The one politician and statesman of international repute of our times I admired the most, and  for good reasons, was Mr. V.K. Krishna Menon. No other individual from any of the member States of the United Nations has dominated its deliberations and attracted as much attention from the world community represented at this forum as did Mr. Krishna Menon.

My service outside India offered me a proximity to many of our leaders. None of them with notable exceptions of Mrs. Indira Gandhi and Mr. S. K. Patil could hold a candle to Mr. Menon in tackling the Western media. It is, however, true that because of his arrogance, if not downright rudeness, Mr. Menon did not need much of an effort to irritate, anger and even antagonize  people, especially those he considered below his intellectual level. There were occasions when  Prime Minister Jawaharlal Nehru had to defend his 'outbursts,' more often than not, unsuccessfully.

I remember an incident in 1957 (when I was serving in New York) which created a furore in the (Indian) parliament leading to a clamour from the ruling party members for Mr. Menon's recall  from the United Nations for 'alienating even our friends.' As he was addressing the Security Council, Mr. Menon noticed the British ambassador, Sir Pearson Dixon, yawning. He got so worked up that he drew the attention of the Council president to it and said that he was surprised that when he was making an important statement, the delegate 'finds it necessary to yawn.'

"When Sir Pearson addresses the Council-and although he always bores this House-I listen to him with rapt attention," Mr. Menon said with his characteristic biting sarcasm. (He, however, later profusely apologized to the ambassador and asked the Council president to expunge his earlier remarks from the records.)

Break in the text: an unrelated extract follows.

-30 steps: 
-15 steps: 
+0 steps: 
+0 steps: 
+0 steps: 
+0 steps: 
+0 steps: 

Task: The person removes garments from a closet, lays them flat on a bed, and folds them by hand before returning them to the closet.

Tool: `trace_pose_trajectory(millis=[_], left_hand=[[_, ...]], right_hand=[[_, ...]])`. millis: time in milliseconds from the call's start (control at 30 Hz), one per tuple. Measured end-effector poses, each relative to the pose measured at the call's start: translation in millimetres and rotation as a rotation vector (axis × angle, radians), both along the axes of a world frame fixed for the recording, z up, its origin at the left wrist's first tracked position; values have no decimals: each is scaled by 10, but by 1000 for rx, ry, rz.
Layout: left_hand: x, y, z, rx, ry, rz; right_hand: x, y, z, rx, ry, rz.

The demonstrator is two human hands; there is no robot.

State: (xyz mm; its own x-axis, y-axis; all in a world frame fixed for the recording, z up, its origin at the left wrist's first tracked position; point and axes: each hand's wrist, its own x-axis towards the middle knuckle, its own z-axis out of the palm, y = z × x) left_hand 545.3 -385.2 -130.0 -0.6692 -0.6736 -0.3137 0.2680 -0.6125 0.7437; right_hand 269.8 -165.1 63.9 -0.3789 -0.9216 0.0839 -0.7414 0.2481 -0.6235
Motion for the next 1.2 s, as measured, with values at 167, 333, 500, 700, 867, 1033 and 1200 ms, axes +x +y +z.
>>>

To this day, Mr. Krishna Menon holds a record at the United Nations for speaking continuously (on Kashmir) for nearly eight hours and that too without a prepared text. I was present in the Security Council chamber when towards the end of the address he collapsed on his desk and had to be treated by his personal physician who was in attendance.

Mr. Menon's ready wit and brilliant repartee which instantly (and in most cases hurtingly ) disarmed his adversaries, are remembered even today by old-timers at the United Nations. Once, when an African delegate was waxing eloquent on the benefits his country had derived from its former 'benevolent' British rulers, Mr. Menon reminded him that "there is as much benevolent imperialism as there is a vegetarian tiger."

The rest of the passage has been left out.